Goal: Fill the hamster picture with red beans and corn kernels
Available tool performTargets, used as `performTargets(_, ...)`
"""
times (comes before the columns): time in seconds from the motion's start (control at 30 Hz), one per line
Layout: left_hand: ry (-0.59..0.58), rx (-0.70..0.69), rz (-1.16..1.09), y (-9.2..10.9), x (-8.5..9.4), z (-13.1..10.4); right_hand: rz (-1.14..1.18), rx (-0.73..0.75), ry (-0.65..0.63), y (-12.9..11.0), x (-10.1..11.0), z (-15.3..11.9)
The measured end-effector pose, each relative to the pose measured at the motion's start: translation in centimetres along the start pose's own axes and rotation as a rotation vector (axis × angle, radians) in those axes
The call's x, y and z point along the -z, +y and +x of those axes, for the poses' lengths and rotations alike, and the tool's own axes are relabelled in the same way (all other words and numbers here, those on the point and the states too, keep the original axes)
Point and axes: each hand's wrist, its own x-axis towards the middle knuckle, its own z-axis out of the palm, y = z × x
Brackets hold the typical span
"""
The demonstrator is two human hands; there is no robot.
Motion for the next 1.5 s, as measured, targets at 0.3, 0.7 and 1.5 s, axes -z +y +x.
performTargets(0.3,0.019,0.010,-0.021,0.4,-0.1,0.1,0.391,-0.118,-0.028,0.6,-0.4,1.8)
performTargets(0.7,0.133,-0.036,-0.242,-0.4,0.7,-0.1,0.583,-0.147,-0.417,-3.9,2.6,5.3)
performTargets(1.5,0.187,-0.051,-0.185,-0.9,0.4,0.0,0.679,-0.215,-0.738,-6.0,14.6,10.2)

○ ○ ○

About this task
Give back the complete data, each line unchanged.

Task solution
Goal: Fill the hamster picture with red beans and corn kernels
Available tool performTargets, used as `performTargets(_, ...)`
"""
times (comes before the columns): time in seconds from the motion's start (control at 30 Hz), one per line
Layout: left_hand: ry (-0.59..0.58), rx (-0.70..0.69), rz (-1.16..1.09), y (-9.2..10.9), x (-8.5..9.4), z (-13.1..10.4); right_hand: rz (-1.14..1.18), rx (-0.73..0.75), ry (-0.65..0.63), y (-12.9..11.0), x (-10.1..11.0), z (-15.3..11.9)
The measured end-effector pose, each relative to the pose measured at the motion's start: translation in centimetres along the start pose's own axes and rotation as a rotation vector (axis × angle, radians) in those axes
The call's x, y and z point along the -z, +y and +x of those axes, for the poses' lengths and rotations alike, and the tool's own axes are relabelled in the same way (all other words and numbers here, those on the point and the states too, keep the original axes)
Point and axes: each hand's wrist, its own x-axis towards the middle knuckle, its own z-axis out of the palm, y = z × x
Brackets hold the typical span
"""
The demonstrator is two human hands; there is no robot.
Motion for the next 1.5 s, as measured, targets at 0.3, 0.7 and 1.5 s, axes -z +y +x.
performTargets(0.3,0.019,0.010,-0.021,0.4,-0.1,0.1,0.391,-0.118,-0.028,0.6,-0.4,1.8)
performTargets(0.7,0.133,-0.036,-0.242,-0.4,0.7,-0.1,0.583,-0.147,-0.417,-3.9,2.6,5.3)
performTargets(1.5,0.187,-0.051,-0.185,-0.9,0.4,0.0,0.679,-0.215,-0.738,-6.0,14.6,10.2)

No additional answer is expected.